## Work instruction
Please transcribe exactly, and only, the lines of the data below between the line holding "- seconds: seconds" and the line holding "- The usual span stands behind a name", inclusive.

## Collected data

--- --- ---

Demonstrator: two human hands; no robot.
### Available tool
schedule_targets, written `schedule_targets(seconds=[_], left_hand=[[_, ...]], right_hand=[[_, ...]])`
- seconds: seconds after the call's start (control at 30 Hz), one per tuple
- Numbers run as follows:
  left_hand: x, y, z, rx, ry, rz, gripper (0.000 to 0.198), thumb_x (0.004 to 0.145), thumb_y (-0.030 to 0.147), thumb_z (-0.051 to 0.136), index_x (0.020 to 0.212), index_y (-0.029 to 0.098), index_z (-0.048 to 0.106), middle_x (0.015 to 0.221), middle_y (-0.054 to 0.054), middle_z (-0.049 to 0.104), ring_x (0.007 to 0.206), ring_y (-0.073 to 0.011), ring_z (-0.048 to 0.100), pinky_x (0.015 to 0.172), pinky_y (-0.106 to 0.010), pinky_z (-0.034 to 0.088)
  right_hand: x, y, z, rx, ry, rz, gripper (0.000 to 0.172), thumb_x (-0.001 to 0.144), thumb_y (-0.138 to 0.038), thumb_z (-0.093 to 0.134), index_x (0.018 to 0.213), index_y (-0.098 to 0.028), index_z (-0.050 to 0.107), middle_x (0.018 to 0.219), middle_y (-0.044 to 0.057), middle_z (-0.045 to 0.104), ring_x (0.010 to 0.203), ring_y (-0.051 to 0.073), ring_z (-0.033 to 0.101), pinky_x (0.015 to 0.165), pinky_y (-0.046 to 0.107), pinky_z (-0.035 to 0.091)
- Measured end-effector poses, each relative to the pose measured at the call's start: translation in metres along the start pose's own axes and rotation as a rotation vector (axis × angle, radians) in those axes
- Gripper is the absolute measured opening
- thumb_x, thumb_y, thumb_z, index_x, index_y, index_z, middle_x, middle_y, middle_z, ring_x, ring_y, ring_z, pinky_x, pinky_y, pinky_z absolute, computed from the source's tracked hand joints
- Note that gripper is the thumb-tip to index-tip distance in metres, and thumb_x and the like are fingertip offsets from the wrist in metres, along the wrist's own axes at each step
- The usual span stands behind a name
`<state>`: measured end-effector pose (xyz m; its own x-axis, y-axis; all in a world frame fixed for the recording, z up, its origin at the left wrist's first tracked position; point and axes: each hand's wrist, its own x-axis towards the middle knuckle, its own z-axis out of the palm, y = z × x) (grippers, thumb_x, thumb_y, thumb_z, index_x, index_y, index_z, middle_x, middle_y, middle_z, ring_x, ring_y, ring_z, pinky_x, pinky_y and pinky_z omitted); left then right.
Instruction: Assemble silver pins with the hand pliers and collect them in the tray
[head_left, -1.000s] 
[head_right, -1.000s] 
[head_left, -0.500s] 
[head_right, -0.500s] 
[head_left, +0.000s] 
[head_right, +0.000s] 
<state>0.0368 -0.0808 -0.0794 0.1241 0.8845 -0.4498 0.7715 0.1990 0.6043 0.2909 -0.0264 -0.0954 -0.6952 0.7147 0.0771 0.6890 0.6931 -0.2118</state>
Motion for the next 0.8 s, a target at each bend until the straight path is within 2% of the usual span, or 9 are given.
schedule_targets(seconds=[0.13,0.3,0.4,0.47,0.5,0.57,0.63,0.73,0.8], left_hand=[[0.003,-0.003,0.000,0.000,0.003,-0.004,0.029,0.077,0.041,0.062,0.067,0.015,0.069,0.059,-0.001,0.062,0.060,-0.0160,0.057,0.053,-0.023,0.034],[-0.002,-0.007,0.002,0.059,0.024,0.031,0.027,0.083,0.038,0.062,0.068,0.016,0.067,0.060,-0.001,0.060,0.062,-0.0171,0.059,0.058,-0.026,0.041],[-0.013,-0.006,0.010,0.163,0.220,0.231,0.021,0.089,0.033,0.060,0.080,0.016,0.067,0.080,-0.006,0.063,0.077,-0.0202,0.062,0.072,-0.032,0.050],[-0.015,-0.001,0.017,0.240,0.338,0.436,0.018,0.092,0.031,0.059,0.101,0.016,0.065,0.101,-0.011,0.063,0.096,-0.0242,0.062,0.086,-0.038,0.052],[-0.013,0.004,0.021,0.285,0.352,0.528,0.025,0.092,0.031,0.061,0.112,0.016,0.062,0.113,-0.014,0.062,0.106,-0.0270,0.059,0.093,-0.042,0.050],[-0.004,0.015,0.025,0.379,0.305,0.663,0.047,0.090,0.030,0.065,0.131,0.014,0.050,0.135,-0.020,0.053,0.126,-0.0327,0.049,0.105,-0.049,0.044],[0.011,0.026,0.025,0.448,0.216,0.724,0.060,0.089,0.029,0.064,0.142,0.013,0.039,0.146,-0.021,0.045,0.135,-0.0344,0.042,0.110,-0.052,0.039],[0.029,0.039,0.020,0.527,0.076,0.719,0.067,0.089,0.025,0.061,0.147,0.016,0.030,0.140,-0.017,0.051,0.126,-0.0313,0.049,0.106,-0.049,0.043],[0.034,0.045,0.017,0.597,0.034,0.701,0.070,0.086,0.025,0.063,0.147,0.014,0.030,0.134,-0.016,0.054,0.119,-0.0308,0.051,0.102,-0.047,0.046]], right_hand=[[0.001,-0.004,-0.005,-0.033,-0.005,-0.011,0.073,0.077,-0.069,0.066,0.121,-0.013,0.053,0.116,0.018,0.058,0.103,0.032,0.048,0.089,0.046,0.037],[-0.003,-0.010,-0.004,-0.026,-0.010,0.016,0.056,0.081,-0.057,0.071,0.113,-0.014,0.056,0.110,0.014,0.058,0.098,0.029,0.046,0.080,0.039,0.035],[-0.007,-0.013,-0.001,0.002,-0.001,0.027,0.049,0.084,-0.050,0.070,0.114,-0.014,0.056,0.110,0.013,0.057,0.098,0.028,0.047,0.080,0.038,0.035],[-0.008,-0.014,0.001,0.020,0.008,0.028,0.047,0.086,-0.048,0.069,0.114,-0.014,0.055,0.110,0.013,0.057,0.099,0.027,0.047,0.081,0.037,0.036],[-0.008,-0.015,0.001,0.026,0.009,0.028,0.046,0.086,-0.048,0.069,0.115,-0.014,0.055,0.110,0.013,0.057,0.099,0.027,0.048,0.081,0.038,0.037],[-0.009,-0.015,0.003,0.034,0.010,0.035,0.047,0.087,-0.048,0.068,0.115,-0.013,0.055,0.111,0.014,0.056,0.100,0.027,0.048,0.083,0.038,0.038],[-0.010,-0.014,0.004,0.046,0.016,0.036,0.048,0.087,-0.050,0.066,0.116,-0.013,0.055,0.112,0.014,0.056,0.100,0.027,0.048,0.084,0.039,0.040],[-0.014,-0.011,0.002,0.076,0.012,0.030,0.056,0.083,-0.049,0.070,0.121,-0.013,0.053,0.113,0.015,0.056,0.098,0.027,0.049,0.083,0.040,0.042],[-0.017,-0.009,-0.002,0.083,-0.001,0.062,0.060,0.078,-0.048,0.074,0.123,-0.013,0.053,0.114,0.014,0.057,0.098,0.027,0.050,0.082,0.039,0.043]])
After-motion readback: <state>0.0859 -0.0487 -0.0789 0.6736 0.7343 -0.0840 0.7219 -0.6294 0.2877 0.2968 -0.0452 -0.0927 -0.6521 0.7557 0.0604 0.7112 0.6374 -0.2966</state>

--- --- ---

## Result of this exercise
- seconds: seconds after the call's start (control at 30 Hz), one per tuple
- Numbers run as follows:
  left_hand: x, y, z, rx, ry, rz, gripper (0.000 to 0.198), thumb_x (0.004 to 0.145), thumb_y (-0.030 to 0.147), thumb_z (-0.051 to 0.136), index_x (0.020 to 0.212), index_y (-0.029 to 0.098), index_z (-0.048 to 0.106), middle_x (0.015 to 0.221), middle_y (-0.054 to 0.054), middle_z (-0.049 to 0.104), ring_x (0.007 to 0.206), ring_y (-0.073 to 0.011), ring_z (-0.048 to 0.100), pinky_x (0.015 to 0.172), pinky_y (-0.106 to 0.010), pinky_z (-0.034 to 0.088)
  right_hand: x, y, z, rx, ry, rz, gripper (0.000 to 0.172), thumb_x (-0.001 to 0.144), thumb_y (-0.138 to 0.038), thumb_z (-0.093 to 0.134), index_x (0.018 to 0.213), index_y (-0.098 to 0.028), index_z (-0.050 to 0.107), middle_x (0.018 to 0.219), middle_y (-0.044 to 0.057), middle_z (-0.045 to 0.104), ring_x (0.010 to 0.203), ring_y (-0.051 to 0.073), ring_z (-0.033 to 0.101), pinky_x (0.015 to 0.165), pinky_y (-0.046 to 0.107), pinky_z (-0.035 to 0.091)
- Measured end-effector poses, each relative to the pose measured at the call's start: translation in metres along the start pose's own axes and rotation as a rotation vector (axis × angle, radians) in those axes
- Gripper is the absolute measured opening
- thumb_x, thumb_y, thumb_z, index_x, index_y, index_z, middle_x, middle_y, middle_z, ring_x, ring_y, ring_z, pinky_x, pinky_y, pinky_z absolute, computed from the source's tracked hand joints
- Note that gripper is the thumb-tip to index-tip distance in metres, and thumb_x and the like are fingertip offsets from the wrist in metres, along the wrist's own axes at each step
- The usual span stands behind a name

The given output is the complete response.